→ **Task to carry out**
Starting at the line that holds "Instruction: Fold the" and stopping at the line that holds "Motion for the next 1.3", restate the records below word for word, with both of those lines included.
═══ Given entries
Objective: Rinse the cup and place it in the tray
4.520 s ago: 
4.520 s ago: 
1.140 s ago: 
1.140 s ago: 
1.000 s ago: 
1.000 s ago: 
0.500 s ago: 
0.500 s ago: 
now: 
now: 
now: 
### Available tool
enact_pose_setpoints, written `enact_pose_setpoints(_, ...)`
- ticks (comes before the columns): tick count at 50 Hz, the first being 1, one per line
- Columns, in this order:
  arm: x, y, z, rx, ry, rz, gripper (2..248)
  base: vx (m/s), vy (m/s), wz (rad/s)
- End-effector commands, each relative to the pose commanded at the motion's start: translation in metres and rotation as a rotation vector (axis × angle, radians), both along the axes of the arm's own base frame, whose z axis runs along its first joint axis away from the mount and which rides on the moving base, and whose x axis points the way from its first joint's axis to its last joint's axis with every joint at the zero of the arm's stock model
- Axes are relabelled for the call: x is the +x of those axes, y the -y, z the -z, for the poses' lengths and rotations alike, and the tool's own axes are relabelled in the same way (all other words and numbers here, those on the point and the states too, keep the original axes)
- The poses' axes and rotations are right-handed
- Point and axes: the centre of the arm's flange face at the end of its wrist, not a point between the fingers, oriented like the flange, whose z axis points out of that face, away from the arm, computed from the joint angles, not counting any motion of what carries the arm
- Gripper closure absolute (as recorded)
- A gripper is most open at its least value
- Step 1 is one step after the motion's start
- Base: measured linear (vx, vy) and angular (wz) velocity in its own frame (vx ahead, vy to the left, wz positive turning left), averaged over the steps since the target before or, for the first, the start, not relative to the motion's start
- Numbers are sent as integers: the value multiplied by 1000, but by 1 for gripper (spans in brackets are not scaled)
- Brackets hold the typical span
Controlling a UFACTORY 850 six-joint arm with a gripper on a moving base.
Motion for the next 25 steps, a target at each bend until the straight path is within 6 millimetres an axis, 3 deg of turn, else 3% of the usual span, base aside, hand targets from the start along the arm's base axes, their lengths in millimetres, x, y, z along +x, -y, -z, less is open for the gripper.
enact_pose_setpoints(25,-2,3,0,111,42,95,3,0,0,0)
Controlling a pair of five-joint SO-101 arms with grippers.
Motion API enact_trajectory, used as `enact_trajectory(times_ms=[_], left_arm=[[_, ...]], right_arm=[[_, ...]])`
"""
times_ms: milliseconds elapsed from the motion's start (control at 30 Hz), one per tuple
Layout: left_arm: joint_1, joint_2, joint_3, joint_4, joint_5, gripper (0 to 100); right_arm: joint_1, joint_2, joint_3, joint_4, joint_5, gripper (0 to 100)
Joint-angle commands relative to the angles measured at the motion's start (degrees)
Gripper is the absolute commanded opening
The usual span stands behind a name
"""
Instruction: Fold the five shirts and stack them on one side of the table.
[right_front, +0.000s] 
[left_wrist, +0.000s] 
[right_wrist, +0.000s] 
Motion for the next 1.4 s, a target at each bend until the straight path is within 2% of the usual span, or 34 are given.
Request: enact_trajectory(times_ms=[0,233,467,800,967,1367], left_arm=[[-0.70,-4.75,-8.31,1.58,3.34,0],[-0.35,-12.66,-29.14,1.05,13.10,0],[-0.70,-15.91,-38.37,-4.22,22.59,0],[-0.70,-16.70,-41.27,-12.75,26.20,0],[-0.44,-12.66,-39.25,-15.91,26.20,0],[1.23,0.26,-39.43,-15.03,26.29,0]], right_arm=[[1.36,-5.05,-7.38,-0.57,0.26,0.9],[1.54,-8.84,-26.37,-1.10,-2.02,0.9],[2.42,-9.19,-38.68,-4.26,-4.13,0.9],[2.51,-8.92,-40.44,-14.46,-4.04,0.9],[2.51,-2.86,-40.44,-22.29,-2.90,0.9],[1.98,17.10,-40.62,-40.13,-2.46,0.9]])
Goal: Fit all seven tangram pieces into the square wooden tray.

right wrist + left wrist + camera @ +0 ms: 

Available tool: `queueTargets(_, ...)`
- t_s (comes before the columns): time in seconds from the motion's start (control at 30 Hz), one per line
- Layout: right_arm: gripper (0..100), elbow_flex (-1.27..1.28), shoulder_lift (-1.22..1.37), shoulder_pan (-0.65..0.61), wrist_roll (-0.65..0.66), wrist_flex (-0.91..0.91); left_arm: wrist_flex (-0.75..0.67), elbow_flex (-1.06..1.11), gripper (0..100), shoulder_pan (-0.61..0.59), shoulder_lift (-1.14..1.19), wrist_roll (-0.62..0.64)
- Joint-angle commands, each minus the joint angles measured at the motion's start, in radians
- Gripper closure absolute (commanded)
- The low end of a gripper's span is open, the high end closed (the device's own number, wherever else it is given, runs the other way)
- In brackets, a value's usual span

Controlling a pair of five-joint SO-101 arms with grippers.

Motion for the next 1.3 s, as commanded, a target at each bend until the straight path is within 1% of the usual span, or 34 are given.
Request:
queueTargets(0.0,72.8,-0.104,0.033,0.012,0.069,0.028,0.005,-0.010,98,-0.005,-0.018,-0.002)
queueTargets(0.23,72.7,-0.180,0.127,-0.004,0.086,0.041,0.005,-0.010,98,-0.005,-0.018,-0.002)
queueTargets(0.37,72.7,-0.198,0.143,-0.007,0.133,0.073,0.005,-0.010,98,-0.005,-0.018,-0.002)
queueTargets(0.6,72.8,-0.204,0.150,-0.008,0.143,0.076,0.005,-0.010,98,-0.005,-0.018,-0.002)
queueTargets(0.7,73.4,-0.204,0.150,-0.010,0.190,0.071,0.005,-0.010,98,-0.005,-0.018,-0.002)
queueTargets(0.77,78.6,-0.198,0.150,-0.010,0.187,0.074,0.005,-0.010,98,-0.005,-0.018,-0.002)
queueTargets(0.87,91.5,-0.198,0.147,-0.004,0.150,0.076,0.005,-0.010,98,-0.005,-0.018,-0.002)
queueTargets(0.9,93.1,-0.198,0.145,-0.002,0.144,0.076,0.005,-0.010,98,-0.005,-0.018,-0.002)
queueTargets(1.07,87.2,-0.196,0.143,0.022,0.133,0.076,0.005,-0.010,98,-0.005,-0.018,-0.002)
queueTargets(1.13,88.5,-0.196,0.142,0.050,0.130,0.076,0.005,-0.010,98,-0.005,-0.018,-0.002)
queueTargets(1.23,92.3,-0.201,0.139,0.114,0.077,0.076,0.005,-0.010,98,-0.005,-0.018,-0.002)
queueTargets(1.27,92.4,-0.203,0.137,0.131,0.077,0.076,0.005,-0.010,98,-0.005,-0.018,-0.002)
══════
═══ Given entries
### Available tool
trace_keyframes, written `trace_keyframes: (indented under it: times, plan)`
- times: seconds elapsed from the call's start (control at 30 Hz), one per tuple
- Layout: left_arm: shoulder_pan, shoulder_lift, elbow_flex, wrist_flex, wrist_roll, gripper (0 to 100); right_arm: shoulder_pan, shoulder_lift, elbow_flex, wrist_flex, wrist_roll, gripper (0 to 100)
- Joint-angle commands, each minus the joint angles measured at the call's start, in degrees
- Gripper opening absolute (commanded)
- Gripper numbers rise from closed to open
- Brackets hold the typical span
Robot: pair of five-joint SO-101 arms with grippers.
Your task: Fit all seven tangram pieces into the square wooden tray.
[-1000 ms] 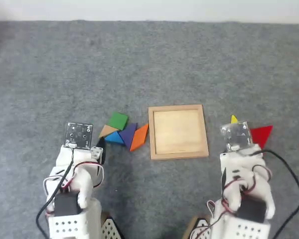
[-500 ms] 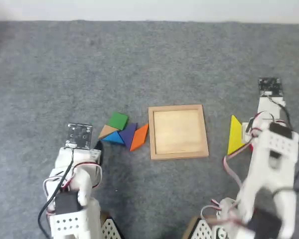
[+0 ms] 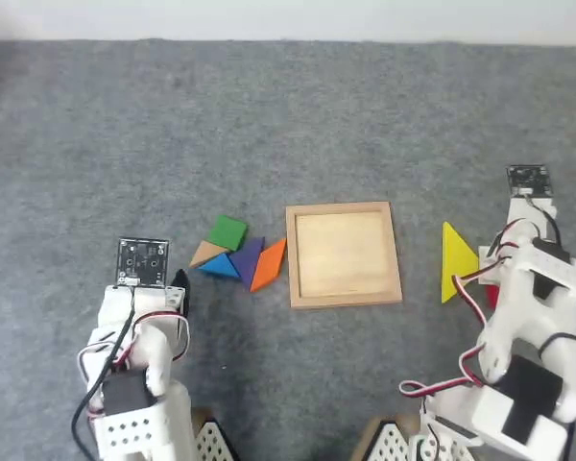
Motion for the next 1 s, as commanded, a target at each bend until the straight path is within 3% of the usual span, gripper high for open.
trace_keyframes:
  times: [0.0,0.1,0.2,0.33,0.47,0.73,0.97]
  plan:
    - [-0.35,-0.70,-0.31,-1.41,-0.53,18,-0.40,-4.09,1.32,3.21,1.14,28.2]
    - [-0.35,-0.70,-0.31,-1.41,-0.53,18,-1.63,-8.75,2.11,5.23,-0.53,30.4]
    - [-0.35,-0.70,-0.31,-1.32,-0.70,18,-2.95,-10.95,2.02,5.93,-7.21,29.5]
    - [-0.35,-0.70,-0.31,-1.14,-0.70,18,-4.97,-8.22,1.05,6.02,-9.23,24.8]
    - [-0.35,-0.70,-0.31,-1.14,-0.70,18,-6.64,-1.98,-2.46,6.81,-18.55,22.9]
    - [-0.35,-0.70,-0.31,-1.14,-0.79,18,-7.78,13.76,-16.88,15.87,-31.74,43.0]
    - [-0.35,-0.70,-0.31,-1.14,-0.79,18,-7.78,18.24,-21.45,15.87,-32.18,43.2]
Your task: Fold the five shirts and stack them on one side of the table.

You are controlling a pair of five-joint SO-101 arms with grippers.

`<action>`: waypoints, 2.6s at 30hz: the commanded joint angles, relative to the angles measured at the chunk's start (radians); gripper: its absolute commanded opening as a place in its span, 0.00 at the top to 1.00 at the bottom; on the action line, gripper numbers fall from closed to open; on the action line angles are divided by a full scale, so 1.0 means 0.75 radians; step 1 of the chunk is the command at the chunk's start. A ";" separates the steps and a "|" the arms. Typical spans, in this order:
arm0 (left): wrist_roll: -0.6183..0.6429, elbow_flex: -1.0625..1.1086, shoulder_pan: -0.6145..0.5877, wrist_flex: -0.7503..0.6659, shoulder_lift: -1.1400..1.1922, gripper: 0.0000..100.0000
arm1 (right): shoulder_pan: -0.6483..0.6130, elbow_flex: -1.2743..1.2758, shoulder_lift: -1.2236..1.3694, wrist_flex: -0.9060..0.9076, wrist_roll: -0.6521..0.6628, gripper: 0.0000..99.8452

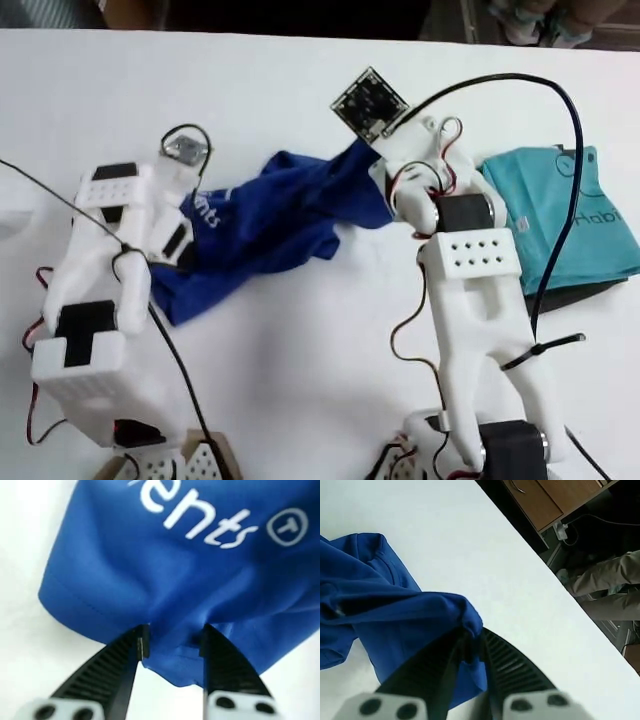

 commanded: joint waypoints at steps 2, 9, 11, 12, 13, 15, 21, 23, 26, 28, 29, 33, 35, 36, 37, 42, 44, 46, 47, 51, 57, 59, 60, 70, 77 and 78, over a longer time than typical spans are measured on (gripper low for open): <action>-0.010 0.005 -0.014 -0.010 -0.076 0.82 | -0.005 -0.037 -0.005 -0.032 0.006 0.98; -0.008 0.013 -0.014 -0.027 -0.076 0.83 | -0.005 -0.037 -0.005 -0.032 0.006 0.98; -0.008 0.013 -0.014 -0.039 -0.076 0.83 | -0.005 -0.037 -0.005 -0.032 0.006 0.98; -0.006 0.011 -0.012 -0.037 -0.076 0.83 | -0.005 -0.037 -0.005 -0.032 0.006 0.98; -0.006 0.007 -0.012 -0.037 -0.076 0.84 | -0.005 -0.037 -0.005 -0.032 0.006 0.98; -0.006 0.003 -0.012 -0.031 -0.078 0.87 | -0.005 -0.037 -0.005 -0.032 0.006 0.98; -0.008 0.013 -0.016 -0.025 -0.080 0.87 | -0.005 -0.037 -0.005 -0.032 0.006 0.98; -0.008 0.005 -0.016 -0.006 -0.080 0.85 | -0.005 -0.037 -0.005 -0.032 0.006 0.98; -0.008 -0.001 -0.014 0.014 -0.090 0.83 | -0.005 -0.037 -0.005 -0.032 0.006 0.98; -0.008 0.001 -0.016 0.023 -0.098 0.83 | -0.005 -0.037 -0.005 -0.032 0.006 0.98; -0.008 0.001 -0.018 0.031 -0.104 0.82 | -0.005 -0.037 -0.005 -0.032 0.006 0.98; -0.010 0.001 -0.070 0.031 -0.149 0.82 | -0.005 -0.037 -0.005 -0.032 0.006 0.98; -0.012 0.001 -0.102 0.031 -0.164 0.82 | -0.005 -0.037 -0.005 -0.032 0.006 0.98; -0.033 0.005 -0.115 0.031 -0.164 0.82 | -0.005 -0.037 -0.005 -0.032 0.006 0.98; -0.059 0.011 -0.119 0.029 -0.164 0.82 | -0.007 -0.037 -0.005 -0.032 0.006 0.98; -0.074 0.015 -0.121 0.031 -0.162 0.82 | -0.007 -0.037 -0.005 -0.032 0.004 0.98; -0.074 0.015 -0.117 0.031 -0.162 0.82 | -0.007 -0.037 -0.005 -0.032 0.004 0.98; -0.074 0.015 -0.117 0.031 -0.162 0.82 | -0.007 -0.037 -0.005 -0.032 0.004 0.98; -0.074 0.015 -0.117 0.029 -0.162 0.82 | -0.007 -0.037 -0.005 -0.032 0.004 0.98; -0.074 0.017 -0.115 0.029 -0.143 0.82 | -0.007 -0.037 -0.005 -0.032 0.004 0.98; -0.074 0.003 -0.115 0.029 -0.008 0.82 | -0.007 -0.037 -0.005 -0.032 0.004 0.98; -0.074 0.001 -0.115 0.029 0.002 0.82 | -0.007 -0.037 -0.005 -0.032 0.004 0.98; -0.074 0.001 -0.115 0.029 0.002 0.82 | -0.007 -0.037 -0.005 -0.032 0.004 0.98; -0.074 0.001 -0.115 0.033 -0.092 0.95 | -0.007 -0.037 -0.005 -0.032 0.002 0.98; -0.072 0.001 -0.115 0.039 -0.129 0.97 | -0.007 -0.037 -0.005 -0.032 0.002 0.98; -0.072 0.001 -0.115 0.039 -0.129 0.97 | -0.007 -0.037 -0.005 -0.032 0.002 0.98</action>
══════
→ **Answer for this exercise**
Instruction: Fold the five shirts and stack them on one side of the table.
[right_front, +0.000s] 
[left_wrist, +0.000s] 
[right_wrist, +0.000s] 
Motion for the next 1.4 s, a target at each bend until the straight path is within 2% of the usual span, or 34 are given.
Request: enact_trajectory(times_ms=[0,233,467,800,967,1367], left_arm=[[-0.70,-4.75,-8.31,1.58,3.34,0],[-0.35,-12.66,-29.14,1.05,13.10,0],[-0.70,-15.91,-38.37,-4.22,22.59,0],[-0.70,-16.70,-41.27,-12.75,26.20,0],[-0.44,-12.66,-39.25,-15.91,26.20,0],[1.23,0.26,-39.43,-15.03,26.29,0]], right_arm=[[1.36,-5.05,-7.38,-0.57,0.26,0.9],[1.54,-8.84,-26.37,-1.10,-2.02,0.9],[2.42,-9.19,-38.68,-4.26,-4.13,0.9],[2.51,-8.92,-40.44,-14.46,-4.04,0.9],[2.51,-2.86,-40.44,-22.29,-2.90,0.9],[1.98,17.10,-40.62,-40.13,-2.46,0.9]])
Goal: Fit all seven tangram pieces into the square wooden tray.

right wrist + left wrist + camera @ +0 ms: 

Available tool: `queueTargets(_, ...)`
- t_s (comes before the columns): time in seconds from the motion's start (control at 30 Hz), one per line
- Layout: right_arm: gripper (0..100), elbow_flex (-1.27..1.28), shoulder_lift (-1.22..1.37), shoulder_pan (-0.65..0.61), wrist_roll (-0.65..0.66), wrist_flex (-0.91..0.91); left_arm: wrist_flex (-0.75..0.67), elbow_flex (-1.06..1.11), gripper (0..100), shoulder_pan (-0.61..0.59), shoulder_lift (-1.14..1.19), wrist_roll (-0.62..0.64)
- Joint-angle commands, each minus the joint angles measured at the motion's start, in radians
- Gripper closure absolute (commanded)
- The low end of a gripper's span is open, the high end closed (the device's own number, wherever else it is given, runs the other way)
- In brackets, a value's usual span

Controlling a pair of five-joint SO-101 arms with grippers.

Motion for the next 1.3 s, as commanded, a target at each bend until the straight path is within 1% of the usual span, or 34 are given.

The work on this exercise is done.